Double your pleasure! We are on vacation, folks, so these Up and Comings take you through the next two weeks. Look for the next exciting issue of the Mercury to hit the streets January 8, 2009.
CHRISTMAS HIPHOP: SLEEP, DESTRO, NIO SUPREME, NIGHTCRAWLERS, DJ ZONE, SICK AURA, ATLAS
(Tonic Lounge, 3100 NE Sandy) See My, What a Busy Week!
THE BREAKOUT: ILLMACULATE, LIV WARFIELD, MYG, SOUL P, ALPHABET STEW, JAE LAVA, DJ FATBOY
(Doug Fir, 830 E Burnside) Illmaculate is a renowned—if not downright feared—member of the highly competitive emcee battle world. From Grind Time to Jumpoff.tv, thousands of YouTube hours are filled with a capella round after round of surgical-strength disrespect, driven by the promise of worldwide notoriety and big cash prizes. Conventional wisdom holds that battle emcees can't make actual recorded music to save their lives, but Illmac is a true exception to the rule, lacing killer tracks solo and with his Sandpeople crew. Fuck the battle, man—he's trying to win the war. LARRY MIZELL JR Also see My, What a Busy Week!
FUBAR: DJ JAK, DJ BEATPUSHER, MILGRAM SHOCK, COZMIX VIXEN, PIPEDREAM
(Branx, 320 SE 2nd) Since Fubar launched six months ago, the night has been steadily growing as one of the better monthly dance parties in town, with consistent bookings, supplementary subwoofers, and interesting visuals. Originally conceived as an electro-house/dance-punk affair reflective of the tastes of founder Eric Leisy (AKA Pipedream), the sound has become more diverse over the short life of the event. Tonight's lineup is evidence of further evolution to come, with the recent addition of Tracy York (Cozmix Vixen) as co-booker. Not surprisingly, for her first night in charge she has arranged an evening of pure techno with a list of experienced and skilled producers, including Subsensory labelmate Jak and Oakland's Milgram Shock. AVA HEGEDUS
ALEATORIC: WYNDEL HUNT, SON OF ROSE, THE OO-RAY, MIKE JEDLICKA
(Someday Lounge, 125 NW 5th) See Music
DEVOTCHKA, NORFOLK & WESTERN, VAGABOND OPERA
(Crystal Ballroom, 1332 W Burnside) Denver's DeVotchKa used to tour with Dita von Teese, for God's sake. The four-piece takes on a lot—Greek, Slavic, bolero, even mariachi—and grimes it up a bit with American punk and folk. Using a hodgepodge of instruments including theremin, bouzouki, and sousaphone, the group plays music that supposedly wasn't "marketable" enough for Warner Bros. It's gypsy punk, with incredibly well-trained players. And the group has a secret weapon in the croon of vocalist Nick Urata. I picture a roomful of people watching as tears stream down their faces, whether it be from sadness, joy, or simply the sheer beauty of it all. MARK LORE Also see My, What a Busy Week!

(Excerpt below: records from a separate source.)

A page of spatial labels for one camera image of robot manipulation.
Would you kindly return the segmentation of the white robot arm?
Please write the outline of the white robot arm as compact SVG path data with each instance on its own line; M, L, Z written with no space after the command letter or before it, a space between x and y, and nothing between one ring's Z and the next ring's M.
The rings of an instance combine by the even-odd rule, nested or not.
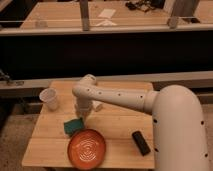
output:
M116 89L82 77L72 89L76 112L90 112L93 100L152 116L155 171L210 171L204 114L198 97L187 87L169 85L159 91Z

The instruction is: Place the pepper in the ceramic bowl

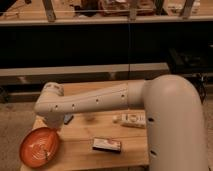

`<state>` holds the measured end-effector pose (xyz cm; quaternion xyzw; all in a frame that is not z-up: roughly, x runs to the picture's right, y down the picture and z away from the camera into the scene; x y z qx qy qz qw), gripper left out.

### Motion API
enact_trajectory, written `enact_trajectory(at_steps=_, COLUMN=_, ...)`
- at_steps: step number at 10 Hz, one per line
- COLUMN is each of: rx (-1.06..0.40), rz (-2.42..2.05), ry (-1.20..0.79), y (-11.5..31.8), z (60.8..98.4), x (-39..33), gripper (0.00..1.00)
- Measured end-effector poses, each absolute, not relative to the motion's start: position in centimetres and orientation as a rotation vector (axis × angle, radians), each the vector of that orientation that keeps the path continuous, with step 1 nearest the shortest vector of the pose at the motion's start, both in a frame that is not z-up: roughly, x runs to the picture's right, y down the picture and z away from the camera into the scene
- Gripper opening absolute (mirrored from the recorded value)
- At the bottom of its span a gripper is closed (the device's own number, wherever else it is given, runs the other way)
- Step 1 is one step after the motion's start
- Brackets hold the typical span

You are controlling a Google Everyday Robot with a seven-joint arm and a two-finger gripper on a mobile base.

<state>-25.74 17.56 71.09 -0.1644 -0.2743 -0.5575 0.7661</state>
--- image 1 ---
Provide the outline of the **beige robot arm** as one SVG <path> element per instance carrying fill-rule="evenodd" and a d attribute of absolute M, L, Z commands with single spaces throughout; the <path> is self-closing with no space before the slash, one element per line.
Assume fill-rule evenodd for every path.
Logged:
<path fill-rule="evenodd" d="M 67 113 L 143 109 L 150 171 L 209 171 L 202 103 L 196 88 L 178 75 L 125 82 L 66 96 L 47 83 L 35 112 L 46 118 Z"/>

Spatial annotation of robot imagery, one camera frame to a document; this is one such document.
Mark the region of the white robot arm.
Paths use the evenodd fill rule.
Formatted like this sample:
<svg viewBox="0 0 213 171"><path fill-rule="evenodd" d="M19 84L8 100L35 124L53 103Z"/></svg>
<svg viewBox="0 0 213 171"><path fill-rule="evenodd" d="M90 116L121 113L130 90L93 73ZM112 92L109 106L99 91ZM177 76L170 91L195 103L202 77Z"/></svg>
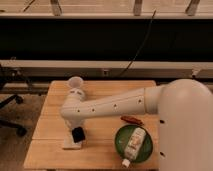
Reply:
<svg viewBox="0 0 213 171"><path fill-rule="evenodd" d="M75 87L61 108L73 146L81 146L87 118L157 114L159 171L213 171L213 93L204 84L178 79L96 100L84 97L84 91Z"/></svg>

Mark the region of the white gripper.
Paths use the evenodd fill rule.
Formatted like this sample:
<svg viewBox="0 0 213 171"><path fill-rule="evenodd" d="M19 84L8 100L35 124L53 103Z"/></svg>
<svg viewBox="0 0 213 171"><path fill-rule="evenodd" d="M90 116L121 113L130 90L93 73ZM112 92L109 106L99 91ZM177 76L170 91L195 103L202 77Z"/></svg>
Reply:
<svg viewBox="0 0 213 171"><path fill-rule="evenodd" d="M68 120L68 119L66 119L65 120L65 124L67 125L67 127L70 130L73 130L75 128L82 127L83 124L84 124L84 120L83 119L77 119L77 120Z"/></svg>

THE INTELLIGENCE, EXPERIMENTAL DENTAL SCHOOL, FIST FITE, THE BLIMP
(Slabtown, 1033 NW 16th) Perhaps you didn't go home for Christmas. You're not alone. Take, for example, this amazing lineup of transplant Portlanders (with the exception of Eugene's the Blimp), who, instead of visiting their families, are spending the holidays with their other family—that would be you, Portland music scene. Tonight's massive affair is—in terminology developed by the boys in White Fang—total "Gnar Shred." Experimental Dental School are an amazingly tight, skronky, and at times soaring duo. Fist Fite are a proggy hedge maze of D&D keyboard screams. The Intelligence are just good old-fashioned garage rock. And the Blimp—well, even if they nab the opening slot they'll still attack it like headliners, complete with props, encores, destruction, and a whole mess of complex, blistering, abrasive, Beefheart-ian free-jazz wail. As the lyrics of one of their songs go, "All I want is good music with boobs in my face." Merry Christmas, motherfuckers! ANDREW R TONRY Also see My, What a Busy Week!
THE TALLEST MAN ON EARTH, MIMICKING BIRDS
BLUE CRANES, ANDREW OLIVER SEXTET
(Mississippi Pizza Pub, 3552 N Mississippi) See My, What a Busy Week!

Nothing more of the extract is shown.